2

I am trying to convert some data from daily level to a weekly sum in order to build some time series models etc. I am able to extract the week number from the date and groupby to get a weekly sum. However, when I try to convert back to a datetime object in my aggregate dataframe (so I can build a line chart that aligns with some other data I have for the same timeframe) R gives the correct year number and today's date?

Here's some code:

#Example data. The actual data is daily for 5 years
dates = c("2011-01-29", "2011-01-30", "2011-01-31", "2011-02-01", "2011-02-02", "2011-02-03", "2011-02-04", "2011-02-05", "2011-02-06", "2011-02-07")
sales = c(53, 46, 42, 45, 28, 48, 32, 53, 52, 26)

# Example data frame
df = tibble(date = dates, sales = sales)
#format date, appears to work just fine
df$date = as.Date(df$date)
print(class(df$date))
print(df$date)

# Ok so now the tricky bit.
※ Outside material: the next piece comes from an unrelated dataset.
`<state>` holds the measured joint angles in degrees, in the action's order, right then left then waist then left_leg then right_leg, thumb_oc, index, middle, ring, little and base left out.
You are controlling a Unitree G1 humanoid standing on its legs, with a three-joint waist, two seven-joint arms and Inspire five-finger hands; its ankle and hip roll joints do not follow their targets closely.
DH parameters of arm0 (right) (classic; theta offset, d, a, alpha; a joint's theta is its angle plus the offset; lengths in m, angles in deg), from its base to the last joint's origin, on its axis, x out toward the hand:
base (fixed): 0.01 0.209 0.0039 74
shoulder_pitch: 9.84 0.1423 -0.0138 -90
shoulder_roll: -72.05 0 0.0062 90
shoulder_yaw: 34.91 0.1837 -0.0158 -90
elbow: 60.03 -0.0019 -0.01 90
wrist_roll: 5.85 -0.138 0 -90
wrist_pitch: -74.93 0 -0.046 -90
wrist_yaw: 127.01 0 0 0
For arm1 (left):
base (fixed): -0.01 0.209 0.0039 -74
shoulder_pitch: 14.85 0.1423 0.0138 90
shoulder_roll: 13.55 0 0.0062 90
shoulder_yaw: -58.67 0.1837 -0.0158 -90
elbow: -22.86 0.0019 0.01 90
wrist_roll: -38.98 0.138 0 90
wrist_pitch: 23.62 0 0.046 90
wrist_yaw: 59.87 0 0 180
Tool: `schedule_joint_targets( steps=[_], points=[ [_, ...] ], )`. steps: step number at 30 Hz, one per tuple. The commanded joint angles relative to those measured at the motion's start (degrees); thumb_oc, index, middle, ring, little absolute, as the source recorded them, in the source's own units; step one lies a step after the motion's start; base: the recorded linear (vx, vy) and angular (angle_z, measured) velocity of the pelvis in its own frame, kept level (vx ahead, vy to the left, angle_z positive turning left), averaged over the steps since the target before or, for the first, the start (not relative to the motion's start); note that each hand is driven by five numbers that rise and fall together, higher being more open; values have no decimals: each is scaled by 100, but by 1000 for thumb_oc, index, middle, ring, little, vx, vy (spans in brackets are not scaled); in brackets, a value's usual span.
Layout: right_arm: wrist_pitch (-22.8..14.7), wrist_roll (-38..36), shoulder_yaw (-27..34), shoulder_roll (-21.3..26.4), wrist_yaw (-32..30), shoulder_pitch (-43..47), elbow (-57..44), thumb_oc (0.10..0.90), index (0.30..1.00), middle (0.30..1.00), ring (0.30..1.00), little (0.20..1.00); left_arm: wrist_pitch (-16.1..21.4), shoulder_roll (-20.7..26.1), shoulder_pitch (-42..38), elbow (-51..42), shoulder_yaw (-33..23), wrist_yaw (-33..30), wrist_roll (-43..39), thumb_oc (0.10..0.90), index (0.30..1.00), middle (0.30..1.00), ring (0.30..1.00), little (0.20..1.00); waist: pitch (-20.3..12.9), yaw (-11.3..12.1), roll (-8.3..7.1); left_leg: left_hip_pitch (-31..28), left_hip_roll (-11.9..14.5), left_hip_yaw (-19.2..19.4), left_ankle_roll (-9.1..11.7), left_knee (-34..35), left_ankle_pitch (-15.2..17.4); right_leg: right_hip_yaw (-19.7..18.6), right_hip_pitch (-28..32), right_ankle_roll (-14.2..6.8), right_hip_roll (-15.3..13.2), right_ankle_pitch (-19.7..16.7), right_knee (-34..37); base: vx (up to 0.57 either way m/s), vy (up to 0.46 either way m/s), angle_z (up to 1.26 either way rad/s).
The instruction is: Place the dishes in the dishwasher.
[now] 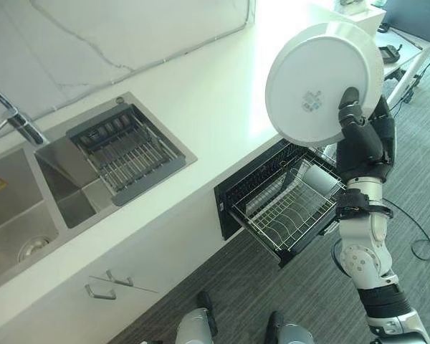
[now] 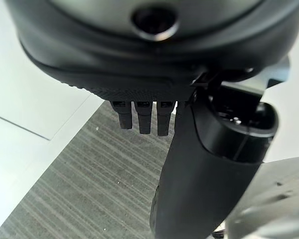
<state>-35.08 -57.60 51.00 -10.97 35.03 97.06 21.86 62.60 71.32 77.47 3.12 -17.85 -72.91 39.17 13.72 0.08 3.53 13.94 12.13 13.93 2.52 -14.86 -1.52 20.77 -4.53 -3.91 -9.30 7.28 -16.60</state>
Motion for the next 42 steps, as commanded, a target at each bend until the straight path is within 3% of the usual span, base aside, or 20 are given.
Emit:
schedule_joint_targets(
  steps=[1,6,10,22,25,32,42],
  points=[
    [-688,495,569,110,-66,570,-797,400,300,300,300,300,-96,275,-104,196,254,-28,-128,800,900,900,900,900,-155,-3,-260,-381,269,-5,381,-233,931,-68,-10,-251,-260,563,-59,-1,5,9],
    [-580,466,856,275,-510,360,-201,400,300,300,300,300,-154,284,-59,89,241,13,-174,800,900,900,900,900,-119,-43,-221,-402,230,-32,392,-233,932,-62,-15,-226,-261,561,-59,26,23,6],
    [-938,188,1130,388,-540,149,376,400,300,300,300,300,-197,342,-66,-43,259,-47,-222,800,900,900,900,900,-47,-67,-201,-377,204,-67,380,-233,925,-11,-41,-197,-264,533,-59,-12,-9,2],
    [-842,80,1219,488,-517,10,1476,400,300,300,300,300,-242,351,-129,-268,349,15,-438,800,900,900,900,900,161,-104,-78,-199,119,-185,446,-233,833,-92,-209,-192,-262,515,-59,-38,-1,2],
    [-347,290,1043,443,-187,-201,1880,400,300,300,300,300,-296,318,-88,-372,385,8,-431,800,900,900,900,900,180,-88,-32,-196,113,-213,450,-233,808,-84,-159,-174,-263,541,-59,11,24,5],
    [250,1100,556,624,557,118,2574,400,300,300,300,300,-323,352,-134,-404,442,83,-335,800,900,900,900,900,272,49,-24,-168,34,-368,438,-233,803,-67,-126,-142,-245,546,-59,22,5,7],
    [1100,3180,-5,1306,257,866,2651,400,300,300,300,300,-372,548,-255,-465,315,209,-174,800,900,900,900,900,481,251,-82,-31,-43,-522,403,-233,773,31,-136,-133,-256,500,-59,1,6,11]
  ],
)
First, create a string column that has week number 
#and year to perform the groupby on
df$week = strftime(df$date, format="%U-%Y")
print(df$week)
# This appears to work fine. Week numbers are correct, 
#I don't really care about Sunday/Monday stuff, so long as its consistent

#Groupby the new column
df_weekly = df %>% 
  group_by(week) %>% 
  summarise(sales = sum(sales))

#Now to convert the week back to a date format so R will recognize it when I plug it into ggplot. 
#neither of these approaches appear to work. Both get the correct year, but give today's date? 
# not only am I confused why the exact formatting used earlier doesn't work, but I have not asked for today's date anywhere I don't think...
df_weekly$week2 = strptime(df_weekly$week, format = "%U-%Y")
df_weekly$week3 = as.Date(df_weekly$week, format = "%U-%Y")

print(df_weekly$week2)
print(df_weekly$week3)

Any explanation of what R is doing here and why I'm being foolish would be most appreciated!

Doug Ziman
  • 21
  • 1
  • 1
    You can't directly convert a week to a date because a week contains multiple dates. I'm surprised you're getting these confusing results instead of an error. For a solution, I'd suggest this duplicate: [Transform year/week to Date object](https://stackoverflow.com/q/45549449/903061). – Gregor Thomas Oct 02 '22 at 16:48
  • (...which would propose a solution such as `as.Date(paste0(df_weekly$week, "-1"), format = "%U-%Y-%u")`, adding a day-of-week number to the input.) – Gregor Thomas Oct 02 '22 at 16:52
  • Brilliant. Makes perfect sense now that you say it that way. I wish there was an error instead, because honestly I probably could have found that for myself if there wasn't a functional result that made me think I had the format wrong... Thanks – Doug Ziman Oct 02 '22 at 17:04

0 Answers0